__Activity__: The pictures are to be left out, and all remaining data is to be transcribed exactly as it appears.
(Dataset excerpt)
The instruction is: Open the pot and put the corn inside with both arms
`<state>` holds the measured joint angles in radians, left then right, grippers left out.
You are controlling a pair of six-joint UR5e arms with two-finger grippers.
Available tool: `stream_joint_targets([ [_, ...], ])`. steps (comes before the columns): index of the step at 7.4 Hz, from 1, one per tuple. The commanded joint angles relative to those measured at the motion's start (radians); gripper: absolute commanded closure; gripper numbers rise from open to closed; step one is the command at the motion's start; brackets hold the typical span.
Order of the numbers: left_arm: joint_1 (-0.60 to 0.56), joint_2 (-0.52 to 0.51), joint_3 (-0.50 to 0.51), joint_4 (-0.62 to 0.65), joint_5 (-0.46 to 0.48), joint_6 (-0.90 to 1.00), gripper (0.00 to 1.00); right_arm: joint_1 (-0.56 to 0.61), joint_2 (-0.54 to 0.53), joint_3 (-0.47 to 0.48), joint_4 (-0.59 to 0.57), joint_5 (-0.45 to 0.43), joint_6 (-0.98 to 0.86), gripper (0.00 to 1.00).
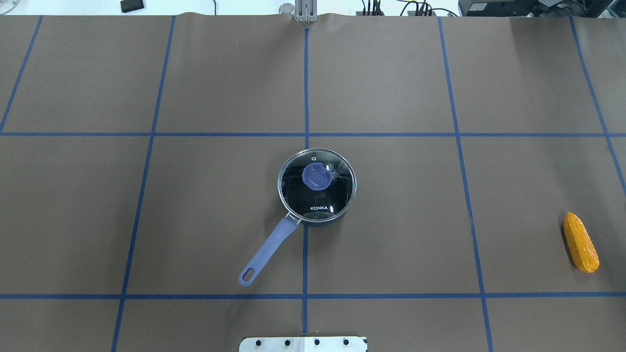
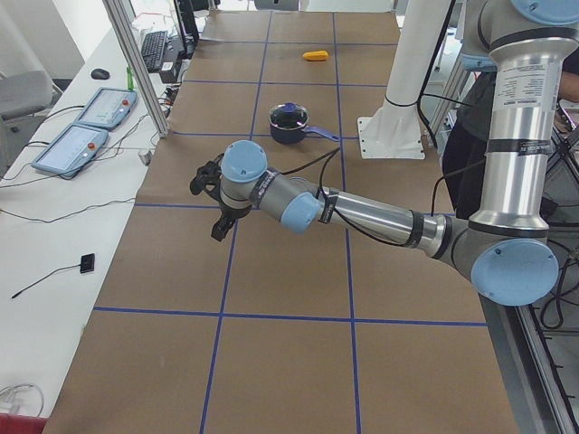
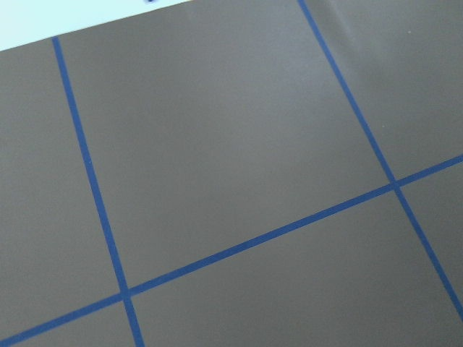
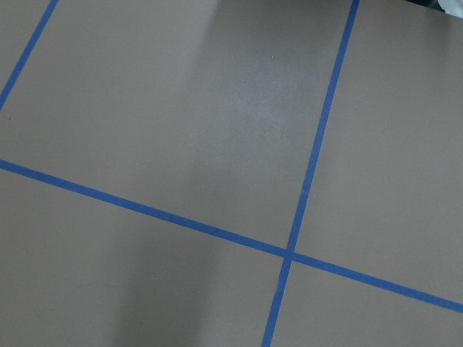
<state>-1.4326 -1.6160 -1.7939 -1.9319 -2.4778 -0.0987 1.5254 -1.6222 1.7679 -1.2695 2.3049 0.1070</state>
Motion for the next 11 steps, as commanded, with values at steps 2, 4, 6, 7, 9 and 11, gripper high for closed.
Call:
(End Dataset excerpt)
__Solution to this task__:
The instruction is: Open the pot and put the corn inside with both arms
`<state>` holds the measured joint angles in radians, left then right, grippers left out.
You are controlling a pair of six-joint UR5e arms with two-finger grippers.
Available tool: `stream_joint_targets([ [_, ...], ])`. steps (comes before the columns): index of the step at 7.4 Hz, from 1, one per tuple. The commanded joint angles relative to those measured at the motion's start (radians); gripper: absolute commanded closure; gripper numbers rise from open to closed; step one is the command at the motion's start; brackets hold the typical span.
Order of the numbers: left_arm: joint_1 (-0.60 to 0.56), joint_2 (-0.52 to 0.51), joint_3 (-0.50 to 0.51), joint_4 (-0.62 to 0.65), joint_5 (-0.46 to 0.48), joint_6 (-0.90 to 1.00), gripper (0.00 to 1.00); right_arm: joint_1 (-0.56 to 0.61), joint_2 (-0.54 to 0.53), joint_3 (-0.47 to 0.48), joint_4 (-0.59 to 0.57), joint_5 (-0.45 to 0.43), joint_6 (-0.98 to 0.86), gripper (0.00 to 1.00).
<state>-1.4326 -1.6160 -1.7939 -1.9319 -2.4778 -0.0987 1.5254 -1.6222 1.7679 -1.2695 2.3049 0.1070</state>
Motion for the next 11 steps, as commanded, with values at steps 2, 4, 6, 7, 9 and 11, gripper high for closed.
Call:

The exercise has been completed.